14 pagesPublished: November 24, 2022

Abstract

The disruptive nature of technologies such as artificial intelligence, additive manufacturing nanomaterials and robotics has decidedly made the workplace of the future more complex, with traditional skillsets falling short in addressing the demands of the 4IR era. The authors discuss the need for current tertiary students to be skilled for futuristic, technology driven jobs in a 4IR economy. This paper examines the current school curriculum, vis-a –vis the literature on what the 4IR economy requires of its workforce. We submit that the current curriculum for Science, Technology, Engineering and Mathematics (STEM) courses at most South African universities do not align with skills requirements for a 4IR economy. A methodical, structured literature review was conducted for the purpose of this research. The PRISMA framework was employed to select the relevant literature for the study. After screening and elimination of articles, 26 sources remained and were included in the study. The study proposes four critical success factors that government can adopt in order to formulate strategic and sustainable plans to ensure that students are appropriately skilled and positioned to operate in a competitive 4IR economy once they graduate. The literature reveals a disjuncture between the current STEM curriculum and the required skillset required in a 4IR economy. The challenge leads to a state of unpreparedness of students in handling the fast approaching revolution in skills demand. The authors also found that soft skills, ideation, creativity and problem solving, which are not taught at school are critical for the workforce of the future. Probable solution to the skills gap challenges is the implementation of content knowledge, incorporated with experiential techniques.

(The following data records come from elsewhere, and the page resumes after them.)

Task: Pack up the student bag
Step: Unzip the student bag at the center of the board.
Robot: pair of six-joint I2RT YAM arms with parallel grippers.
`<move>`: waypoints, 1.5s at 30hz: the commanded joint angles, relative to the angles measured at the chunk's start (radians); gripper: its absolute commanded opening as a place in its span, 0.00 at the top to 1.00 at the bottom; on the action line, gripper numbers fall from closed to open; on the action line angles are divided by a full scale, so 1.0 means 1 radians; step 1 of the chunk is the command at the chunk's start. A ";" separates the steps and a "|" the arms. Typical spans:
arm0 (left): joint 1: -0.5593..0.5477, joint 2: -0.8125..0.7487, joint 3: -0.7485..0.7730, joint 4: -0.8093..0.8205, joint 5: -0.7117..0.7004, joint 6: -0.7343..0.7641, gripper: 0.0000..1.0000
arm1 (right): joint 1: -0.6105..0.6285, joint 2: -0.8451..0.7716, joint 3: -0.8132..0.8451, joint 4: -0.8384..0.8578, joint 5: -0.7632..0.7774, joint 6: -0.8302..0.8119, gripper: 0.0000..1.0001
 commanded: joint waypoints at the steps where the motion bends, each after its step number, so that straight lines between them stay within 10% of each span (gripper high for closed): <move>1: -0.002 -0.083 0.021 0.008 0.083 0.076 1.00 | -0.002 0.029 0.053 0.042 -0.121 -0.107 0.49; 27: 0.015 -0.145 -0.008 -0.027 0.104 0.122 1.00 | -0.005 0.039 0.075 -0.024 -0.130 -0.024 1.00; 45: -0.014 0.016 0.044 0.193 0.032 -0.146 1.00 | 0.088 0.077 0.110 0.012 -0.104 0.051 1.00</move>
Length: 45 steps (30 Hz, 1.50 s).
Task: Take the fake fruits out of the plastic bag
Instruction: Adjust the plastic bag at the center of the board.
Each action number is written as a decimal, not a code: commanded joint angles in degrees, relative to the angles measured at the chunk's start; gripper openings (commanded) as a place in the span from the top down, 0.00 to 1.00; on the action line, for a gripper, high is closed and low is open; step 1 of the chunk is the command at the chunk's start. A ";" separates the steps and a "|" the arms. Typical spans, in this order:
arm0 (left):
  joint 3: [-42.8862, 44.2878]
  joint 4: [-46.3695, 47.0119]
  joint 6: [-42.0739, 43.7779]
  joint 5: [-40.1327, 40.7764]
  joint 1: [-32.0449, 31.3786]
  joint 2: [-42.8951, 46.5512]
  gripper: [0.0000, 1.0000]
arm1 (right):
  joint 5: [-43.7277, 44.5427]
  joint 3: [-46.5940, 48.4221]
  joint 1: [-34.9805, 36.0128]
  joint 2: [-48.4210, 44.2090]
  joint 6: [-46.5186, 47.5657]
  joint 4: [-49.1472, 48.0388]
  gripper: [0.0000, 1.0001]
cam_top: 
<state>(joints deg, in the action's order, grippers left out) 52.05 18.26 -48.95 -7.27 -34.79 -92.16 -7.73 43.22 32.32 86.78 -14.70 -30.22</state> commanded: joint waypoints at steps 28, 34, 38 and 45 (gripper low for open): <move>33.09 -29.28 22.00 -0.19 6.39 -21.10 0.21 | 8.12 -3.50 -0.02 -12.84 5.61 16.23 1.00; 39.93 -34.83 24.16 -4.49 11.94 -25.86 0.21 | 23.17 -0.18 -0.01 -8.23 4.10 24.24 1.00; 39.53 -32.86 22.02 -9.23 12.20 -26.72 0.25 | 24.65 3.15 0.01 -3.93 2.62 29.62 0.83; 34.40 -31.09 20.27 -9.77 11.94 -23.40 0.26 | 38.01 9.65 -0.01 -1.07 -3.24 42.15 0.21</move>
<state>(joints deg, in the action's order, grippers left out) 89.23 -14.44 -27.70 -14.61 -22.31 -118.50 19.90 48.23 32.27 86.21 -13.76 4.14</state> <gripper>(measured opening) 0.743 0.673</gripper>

This will lead to the shift from the institutions of higher education to the individuals through investing in skilling and reskilling students in practical ways. Future research should focus on how government, Industry and academia can effectively collaborate in ensuring that students are trained to apply content knowledge in creative ways which can solve many of the continent’s problems. The findings reveal that government must work closely with academia and industry towards the goal of graduating skilled, employable graduates in the 4IR economy. Future research will investigate the extent to which students are being skilled by faculty to face future challenges.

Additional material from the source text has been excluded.